How to access Hbase on S3 in from non EMR node

I am trying to access hbase on EMR for read and write from a java application that is running outside EMR cluster nodes . ie;from a docker application running on ECS cluster/EC2 instance. The hbase root folder is like s3://<bucketname/. I need to get hadoop and hbase configuration objects to access the hbase data for read and write using the core-site.xml,hbase-site.xml files. I am able to access the same if hbase data is stored in hdfs.

But when it is hbase on S3 and try to achieve the same I am getting below exception.

Caused by: java.lang.RuntimeException: java.lang.ClassNotFoundException: Class com.amazon.ws.emr.hadoop.fs.EmrFileSystem not found
    at org.apache.hadoop.conf.Configuration.getClass(Configuration.java:2195)
    at org.apache.hadoop.fs.FileSystem.getFileSystemClass(FileSystem.java:2638

The core-site.xml file contains the the below properties.

<property>
  <name>fs.s3.impl</name>
  <value>com.amazon.ws.emr.hadoop.fs.EmrFileSystem</value>
</property>

<property>
  <name>fs.s3n.impl</name>
  <value>com.amazon.ws.emr.hadoop.fs.EmrFileSystem</value>
</property>

Below is the jar containing the “com.amazon.ws.emr.hadoop.fs.EmrFileSystem” class: /usr/share/aws/emr/emrfs/lib/emrfs-hadoop-assembly-2.44.0.jar This jar is present only on emr nodes and cannot be included as a maven dependency in a java project from maven public repo.
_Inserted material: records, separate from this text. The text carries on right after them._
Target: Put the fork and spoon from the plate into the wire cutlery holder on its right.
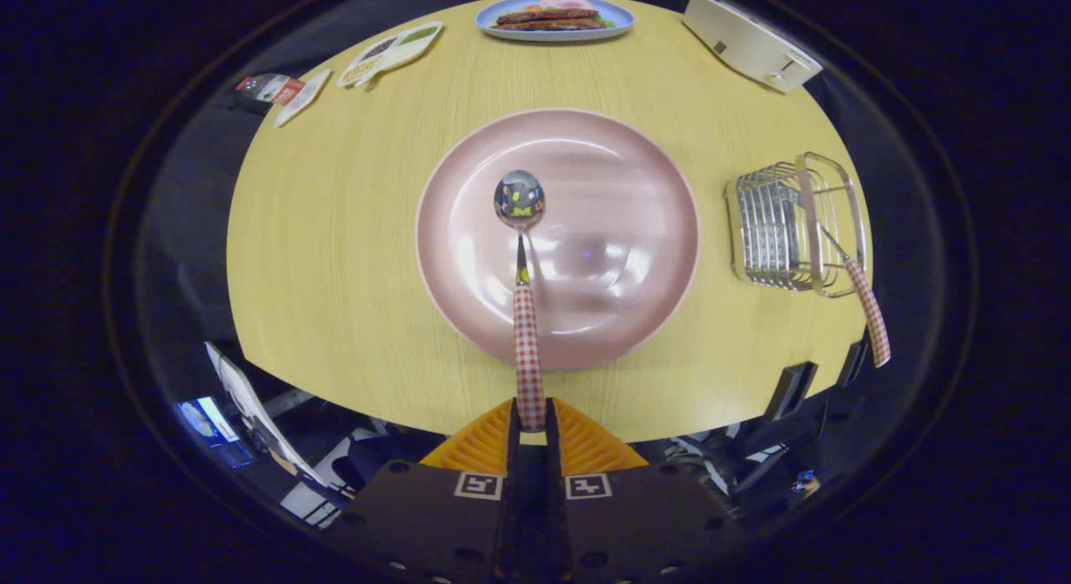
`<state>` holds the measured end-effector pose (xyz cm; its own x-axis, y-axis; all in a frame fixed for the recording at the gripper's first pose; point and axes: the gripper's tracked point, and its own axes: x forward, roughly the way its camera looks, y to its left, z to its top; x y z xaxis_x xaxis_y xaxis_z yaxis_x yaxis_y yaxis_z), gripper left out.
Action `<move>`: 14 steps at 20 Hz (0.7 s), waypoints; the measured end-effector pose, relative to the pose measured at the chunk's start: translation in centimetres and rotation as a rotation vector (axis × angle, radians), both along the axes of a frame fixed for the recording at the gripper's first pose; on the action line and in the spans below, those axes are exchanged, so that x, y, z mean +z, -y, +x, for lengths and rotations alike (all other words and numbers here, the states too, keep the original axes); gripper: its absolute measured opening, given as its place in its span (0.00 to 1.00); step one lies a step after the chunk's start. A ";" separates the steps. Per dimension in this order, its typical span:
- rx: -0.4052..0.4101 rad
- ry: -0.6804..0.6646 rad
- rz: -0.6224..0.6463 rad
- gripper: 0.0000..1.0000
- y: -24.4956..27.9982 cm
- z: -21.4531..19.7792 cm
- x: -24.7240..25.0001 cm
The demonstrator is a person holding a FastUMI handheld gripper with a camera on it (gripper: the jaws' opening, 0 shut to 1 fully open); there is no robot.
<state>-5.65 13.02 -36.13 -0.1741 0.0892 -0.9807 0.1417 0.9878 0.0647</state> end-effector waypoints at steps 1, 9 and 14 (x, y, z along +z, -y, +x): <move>0.003 -0.006 0.001 0.01 0.2 0.0 0.7; 0.068 0.029 0.001 0.01 2.4 0.8 5.0; 0.073 0.049 -0.002 0.01 4.9 1.3 9.6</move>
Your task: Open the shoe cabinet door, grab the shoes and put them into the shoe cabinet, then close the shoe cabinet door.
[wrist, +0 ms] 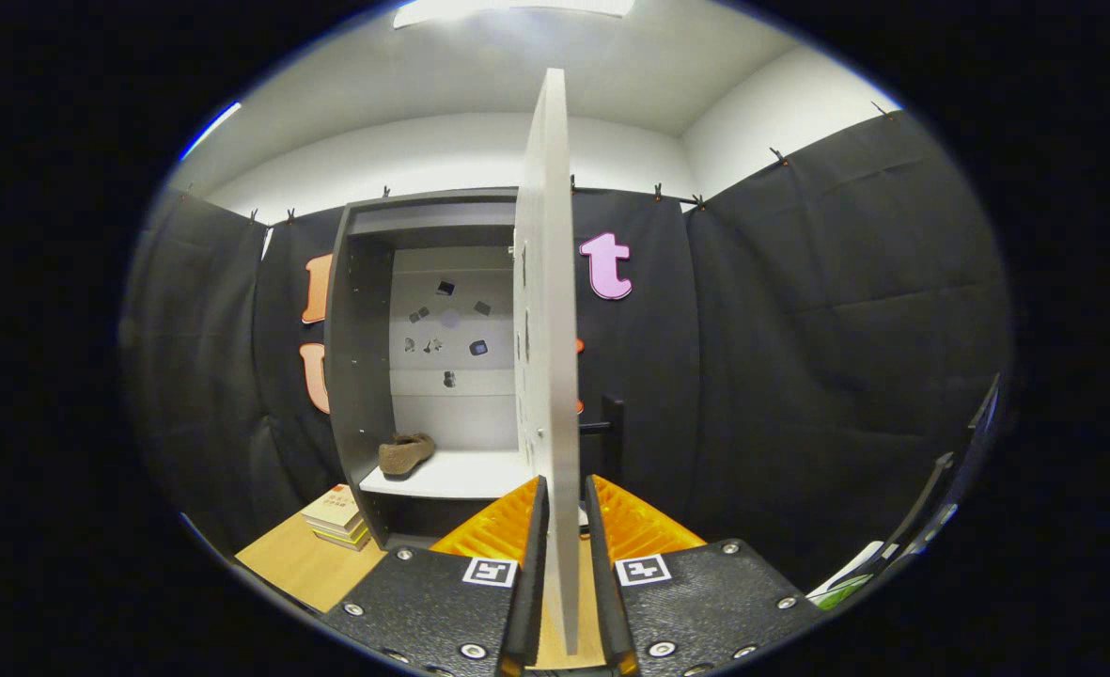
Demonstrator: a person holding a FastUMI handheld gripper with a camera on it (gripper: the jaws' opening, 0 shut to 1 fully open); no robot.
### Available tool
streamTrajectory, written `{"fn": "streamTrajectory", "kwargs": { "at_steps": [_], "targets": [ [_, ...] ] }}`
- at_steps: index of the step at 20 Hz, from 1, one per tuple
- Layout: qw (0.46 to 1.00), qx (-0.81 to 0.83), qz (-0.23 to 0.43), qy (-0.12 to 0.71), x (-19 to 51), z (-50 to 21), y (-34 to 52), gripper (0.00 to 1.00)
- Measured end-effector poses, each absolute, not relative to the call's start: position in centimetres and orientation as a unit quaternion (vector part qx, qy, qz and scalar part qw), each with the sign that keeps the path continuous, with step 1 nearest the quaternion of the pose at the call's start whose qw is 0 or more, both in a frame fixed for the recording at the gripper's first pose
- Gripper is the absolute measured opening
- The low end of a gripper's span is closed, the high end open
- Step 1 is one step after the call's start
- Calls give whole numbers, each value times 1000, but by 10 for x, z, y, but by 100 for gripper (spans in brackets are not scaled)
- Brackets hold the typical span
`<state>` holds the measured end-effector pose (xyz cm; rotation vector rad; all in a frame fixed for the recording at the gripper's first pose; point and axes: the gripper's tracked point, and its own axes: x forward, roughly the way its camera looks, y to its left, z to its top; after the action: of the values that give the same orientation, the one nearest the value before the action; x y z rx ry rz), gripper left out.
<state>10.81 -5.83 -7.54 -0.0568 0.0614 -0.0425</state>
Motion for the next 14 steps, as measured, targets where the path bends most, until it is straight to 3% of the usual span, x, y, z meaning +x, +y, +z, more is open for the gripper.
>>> {"fn": "streamTrajectory", "kwargs": {
  "at_steps": [4,5,7,14],
  "targets": [
    [997,-44,-18,53,104,-102,-15,42],
    [997,-42,-11,65,104,-113,-1,52],
    [995,-45,-1,93,106,-140,20,63],
    [984,-22,39,170,128,-231,73,83]
  ]
}}
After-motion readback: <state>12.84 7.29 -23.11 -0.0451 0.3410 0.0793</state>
For Map/Reduce jobs and Spark jobs adding the jar location in the classpath will serve the purpose. For a java application running outside emr cluster nodes, adding the jar to the classpath won’t work as the jar is not available in the ecs instances. Manually adding the jar to the classpath will lead to the below error.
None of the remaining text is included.